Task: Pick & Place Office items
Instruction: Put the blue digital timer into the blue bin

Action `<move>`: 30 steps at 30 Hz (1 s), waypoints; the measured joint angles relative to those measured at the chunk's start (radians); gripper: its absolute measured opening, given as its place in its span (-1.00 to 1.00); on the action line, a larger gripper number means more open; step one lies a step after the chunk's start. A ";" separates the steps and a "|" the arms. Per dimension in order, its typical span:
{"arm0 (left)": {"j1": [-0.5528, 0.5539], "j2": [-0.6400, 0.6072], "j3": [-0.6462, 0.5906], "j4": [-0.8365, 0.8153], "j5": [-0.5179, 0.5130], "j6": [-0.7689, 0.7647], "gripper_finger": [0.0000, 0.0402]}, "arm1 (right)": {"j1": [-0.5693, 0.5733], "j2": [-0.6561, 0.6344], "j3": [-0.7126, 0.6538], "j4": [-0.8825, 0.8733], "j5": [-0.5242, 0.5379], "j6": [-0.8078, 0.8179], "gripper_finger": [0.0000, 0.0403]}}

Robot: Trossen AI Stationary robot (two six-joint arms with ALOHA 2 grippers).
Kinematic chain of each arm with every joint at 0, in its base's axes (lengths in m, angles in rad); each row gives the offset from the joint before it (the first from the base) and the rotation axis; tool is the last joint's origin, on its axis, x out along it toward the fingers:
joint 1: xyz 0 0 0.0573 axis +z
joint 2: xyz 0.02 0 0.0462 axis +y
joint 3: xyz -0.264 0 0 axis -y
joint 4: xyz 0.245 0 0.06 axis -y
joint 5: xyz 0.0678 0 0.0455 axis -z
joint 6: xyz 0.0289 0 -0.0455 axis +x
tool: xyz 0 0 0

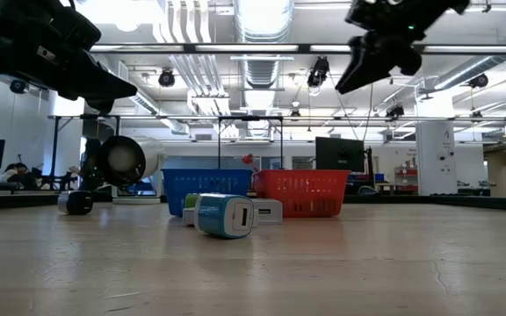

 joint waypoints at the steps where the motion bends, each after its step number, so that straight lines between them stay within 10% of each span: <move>1: 0.000 0.000 0.000 0.000 0.000 0.000 -0.92 | -0.001 0.041 0.041 -0.039 0.000 -0.012 -0.40; 16: 0.000 0.000 0.000 -0.008 0.000 -0.001 -0.91 | -0.156 0.455 0.354 -0.315 -0.216 -0.179 0.58; 30: 0.000 0.000 0.000 -0.023 0.000 0.000 -0.92 | -0.398 0.655 0.354 -0.305 -0.535 -0.311 0.76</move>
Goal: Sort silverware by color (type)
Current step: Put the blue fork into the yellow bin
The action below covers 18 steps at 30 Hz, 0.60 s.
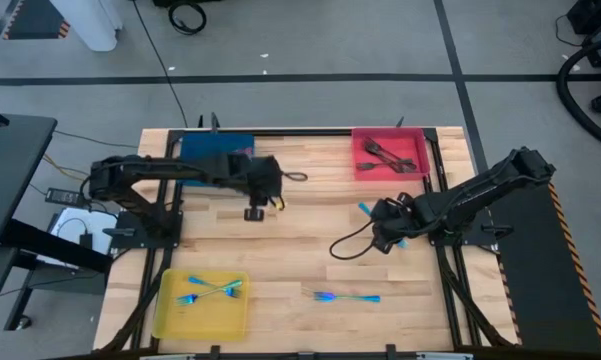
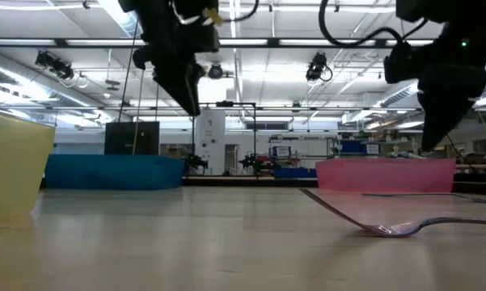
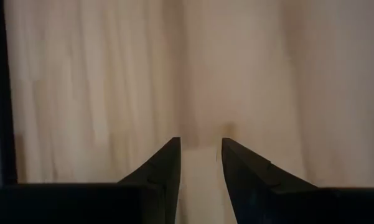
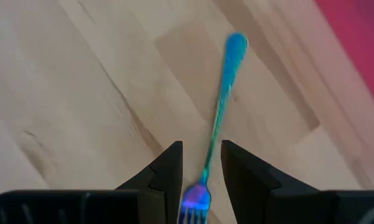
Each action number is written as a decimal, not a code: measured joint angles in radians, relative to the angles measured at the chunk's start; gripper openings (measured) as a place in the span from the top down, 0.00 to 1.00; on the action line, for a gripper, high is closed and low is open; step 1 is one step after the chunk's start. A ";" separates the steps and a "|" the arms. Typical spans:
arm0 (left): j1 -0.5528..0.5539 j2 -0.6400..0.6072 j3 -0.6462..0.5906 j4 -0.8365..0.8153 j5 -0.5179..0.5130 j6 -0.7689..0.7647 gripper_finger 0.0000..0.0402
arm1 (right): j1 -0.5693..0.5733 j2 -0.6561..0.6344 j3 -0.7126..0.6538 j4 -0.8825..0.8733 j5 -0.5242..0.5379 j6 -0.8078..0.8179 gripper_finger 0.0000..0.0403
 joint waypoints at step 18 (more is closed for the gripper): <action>-0.206 0.000 -0.001 0.251 0.000 -0.080 0.71 | -0.077 0.000 -0.201 0.185 -0.068 0.056 0.70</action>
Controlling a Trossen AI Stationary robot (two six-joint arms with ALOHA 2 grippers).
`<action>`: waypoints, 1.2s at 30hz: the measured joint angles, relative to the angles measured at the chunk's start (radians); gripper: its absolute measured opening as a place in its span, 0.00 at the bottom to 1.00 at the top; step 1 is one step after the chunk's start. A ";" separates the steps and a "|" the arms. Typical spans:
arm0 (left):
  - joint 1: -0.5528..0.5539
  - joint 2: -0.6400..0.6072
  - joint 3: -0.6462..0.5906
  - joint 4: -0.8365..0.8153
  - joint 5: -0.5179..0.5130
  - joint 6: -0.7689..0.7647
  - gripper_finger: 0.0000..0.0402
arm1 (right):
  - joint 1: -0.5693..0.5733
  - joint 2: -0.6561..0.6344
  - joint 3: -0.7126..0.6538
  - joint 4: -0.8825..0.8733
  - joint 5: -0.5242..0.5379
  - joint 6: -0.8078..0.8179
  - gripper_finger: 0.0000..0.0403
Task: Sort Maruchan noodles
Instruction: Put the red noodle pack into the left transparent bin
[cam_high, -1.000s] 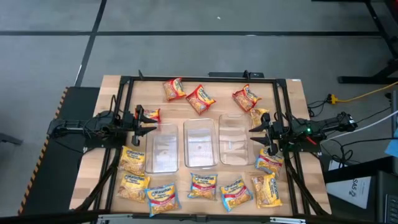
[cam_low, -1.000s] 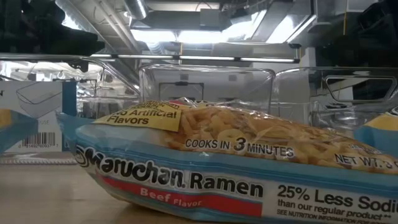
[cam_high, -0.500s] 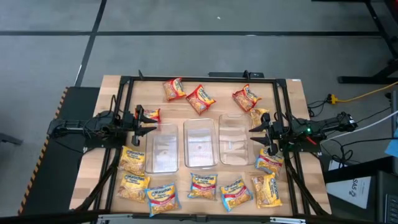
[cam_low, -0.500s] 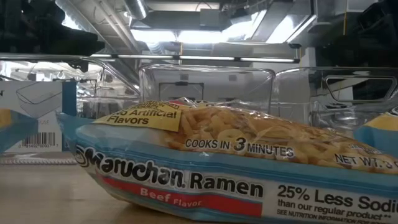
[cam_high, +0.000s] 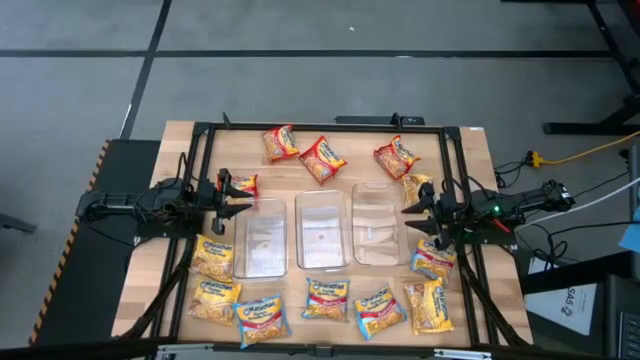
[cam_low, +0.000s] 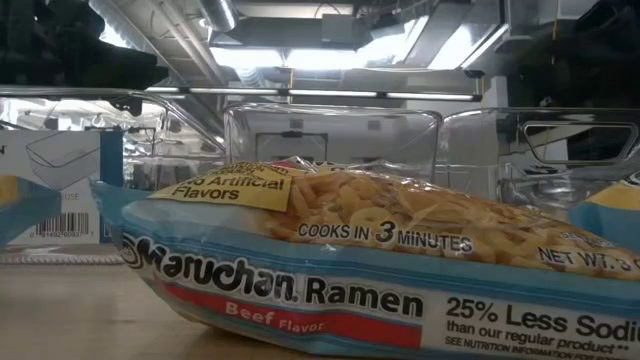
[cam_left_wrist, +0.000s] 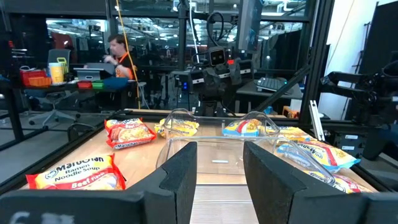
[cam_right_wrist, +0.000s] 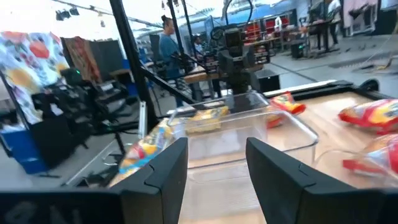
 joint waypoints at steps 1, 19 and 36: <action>0.000 0.000 0.000 0.000 0.000 0.000 0.31 | 0.000 0.000 0.000 -0.001 0.001 0.010 0.42; 0.000 0.000 0.000 0.000 0.000 0.000 0.31 | 0.000 0.033 0.000 -0.091 -0.122 0.063 0.42; 0.000 0.000 0.000 0.000 0.000 -0.020 0.31 | 0.000 0.311 0.000 -0.086 -0.078 0.091 0.42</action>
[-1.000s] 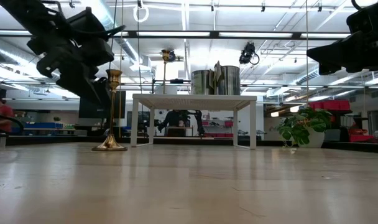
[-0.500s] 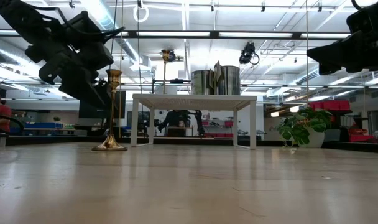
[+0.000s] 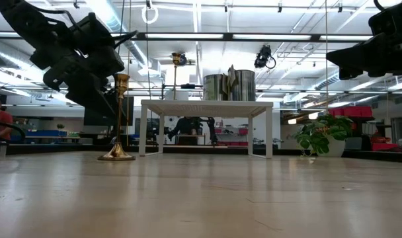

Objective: Pick & Place candle stick holders
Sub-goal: Put the top candle holder aligned with the other candle holder on the shelf

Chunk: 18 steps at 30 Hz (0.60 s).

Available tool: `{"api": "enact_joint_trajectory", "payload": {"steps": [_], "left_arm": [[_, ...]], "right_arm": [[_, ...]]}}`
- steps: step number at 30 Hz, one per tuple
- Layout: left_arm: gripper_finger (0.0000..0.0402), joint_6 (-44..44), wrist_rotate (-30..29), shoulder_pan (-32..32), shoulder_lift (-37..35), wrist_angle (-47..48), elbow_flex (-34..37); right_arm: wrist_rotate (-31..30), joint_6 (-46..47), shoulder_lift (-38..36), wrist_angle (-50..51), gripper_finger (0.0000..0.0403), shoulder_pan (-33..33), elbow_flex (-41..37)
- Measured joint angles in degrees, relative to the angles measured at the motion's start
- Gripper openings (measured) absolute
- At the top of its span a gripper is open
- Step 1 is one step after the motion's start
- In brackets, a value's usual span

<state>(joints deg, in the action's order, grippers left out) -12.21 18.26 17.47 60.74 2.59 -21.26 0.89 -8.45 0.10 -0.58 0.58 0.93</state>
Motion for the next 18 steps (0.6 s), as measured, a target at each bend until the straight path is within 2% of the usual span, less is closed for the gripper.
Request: {"api": "enact_joint_trajectory", "payload": {"steps": [10, 18], "left_arm": [[0.0230, 1.6, -0.1, -1.1, 2.4, -1.9, 0.0], [0.0176, 3.1, -0.2, -1.1, 2.4, -2.0, 0.0]], "right_arm": [[0.0, 0.0, 0.0, 0.0, 0.0017, 0.0, 0.0], [0.0, 0.0, 0.0, 0.0, 0.0017, 0.0, 0.0]]}}
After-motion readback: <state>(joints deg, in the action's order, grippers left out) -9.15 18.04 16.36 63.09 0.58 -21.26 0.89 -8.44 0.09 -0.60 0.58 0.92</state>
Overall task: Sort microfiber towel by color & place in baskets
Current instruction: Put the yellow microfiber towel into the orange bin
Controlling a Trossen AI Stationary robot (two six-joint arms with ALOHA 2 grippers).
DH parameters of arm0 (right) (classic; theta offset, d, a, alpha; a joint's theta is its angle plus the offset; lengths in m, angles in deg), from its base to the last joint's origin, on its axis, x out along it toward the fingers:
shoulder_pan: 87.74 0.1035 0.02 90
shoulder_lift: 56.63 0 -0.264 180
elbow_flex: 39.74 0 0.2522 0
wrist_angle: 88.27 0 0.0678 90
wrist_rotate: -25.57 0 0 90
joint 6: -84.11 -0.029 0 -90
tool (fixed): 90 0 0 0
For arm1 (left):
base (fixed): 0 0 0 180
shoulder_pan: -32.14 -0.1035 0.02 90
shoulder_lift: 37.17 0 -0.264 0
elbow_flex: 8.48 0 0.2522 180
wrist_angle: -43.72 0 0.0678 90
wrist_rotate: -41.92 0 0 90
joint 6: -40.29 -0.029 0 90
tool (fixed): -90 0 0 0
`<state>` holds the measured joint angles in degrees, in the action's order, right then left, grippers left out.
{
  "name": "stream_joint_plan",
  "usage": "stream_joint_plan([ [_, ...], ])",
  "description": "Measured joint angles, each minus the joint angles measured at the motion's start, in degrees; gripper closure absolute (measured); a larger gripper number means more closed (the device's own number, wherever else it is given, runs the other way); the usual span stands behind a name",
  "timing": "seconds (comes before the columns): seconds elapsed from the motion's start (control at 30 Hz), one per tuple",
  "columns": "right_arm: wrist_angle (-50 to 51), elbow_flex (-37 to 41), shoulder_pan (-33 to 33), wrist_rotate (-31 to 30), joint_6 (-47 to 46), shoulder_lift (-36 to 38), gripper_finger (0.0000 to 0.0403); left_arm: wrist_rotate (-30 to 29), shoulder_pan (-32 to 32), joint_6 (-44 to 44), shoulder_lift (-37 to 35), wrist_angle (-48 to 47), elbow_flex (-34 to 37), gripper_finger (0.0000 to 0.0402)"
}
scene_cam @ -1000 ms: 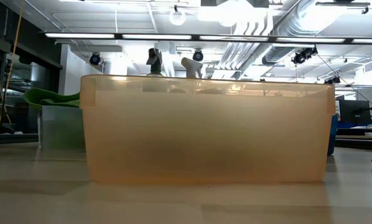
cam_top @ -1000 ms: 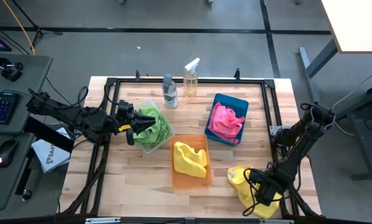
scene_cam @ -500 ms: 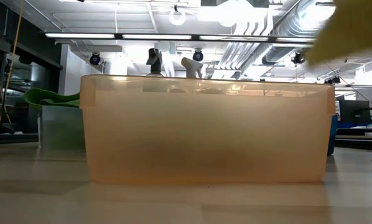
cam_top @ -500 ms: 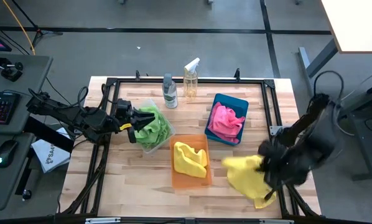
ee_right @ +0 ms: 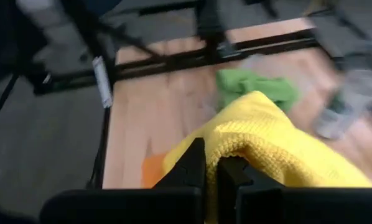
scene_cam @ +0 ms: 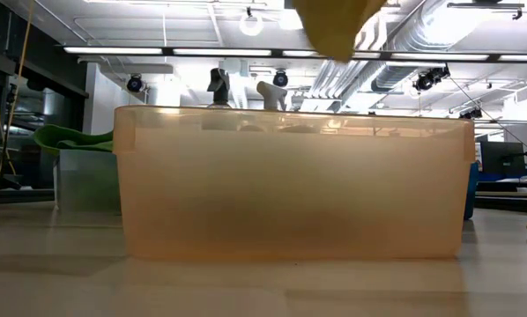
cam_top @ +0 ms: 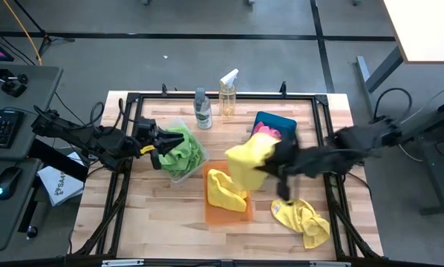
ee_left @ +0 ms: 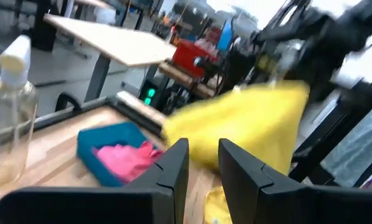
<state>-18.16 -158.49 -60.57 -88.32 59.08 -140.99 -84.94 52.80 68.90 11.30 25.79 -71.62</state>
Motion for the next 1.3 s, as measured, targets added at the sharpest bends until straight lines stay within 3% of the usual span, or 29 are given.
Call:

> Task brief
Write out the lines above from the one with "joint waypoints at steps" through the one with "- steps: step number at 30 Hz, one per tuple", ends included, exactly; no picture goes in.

> Result
 joint waypoints at steps 1, 19 and 36: <action>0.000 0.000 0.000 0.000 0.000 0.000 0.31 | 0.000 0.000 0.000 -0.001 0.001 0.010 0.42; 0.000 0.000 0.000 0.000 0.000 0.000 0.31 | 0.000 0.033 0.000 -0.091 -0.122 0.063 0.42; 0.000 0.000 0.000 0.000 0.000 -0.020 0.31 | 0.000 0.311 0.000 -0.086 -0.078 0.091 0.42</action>
[-1.000s] 
[-0.500s] 
[+0.000s] 

Objective: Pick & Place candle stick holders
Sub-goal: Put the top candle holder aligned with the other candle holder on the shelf

Chunk: 18 steps at 30 Hz (0.60 s).

Available tool: `{"api": "enact_joint_trajectory", "payload": {"steps": [_], "left_arm": [[_, ...]], "right_arm": [[_, ...]]}}`
- steps: step number at 30 Hz, one per tuple

No additional work remains on the exercise.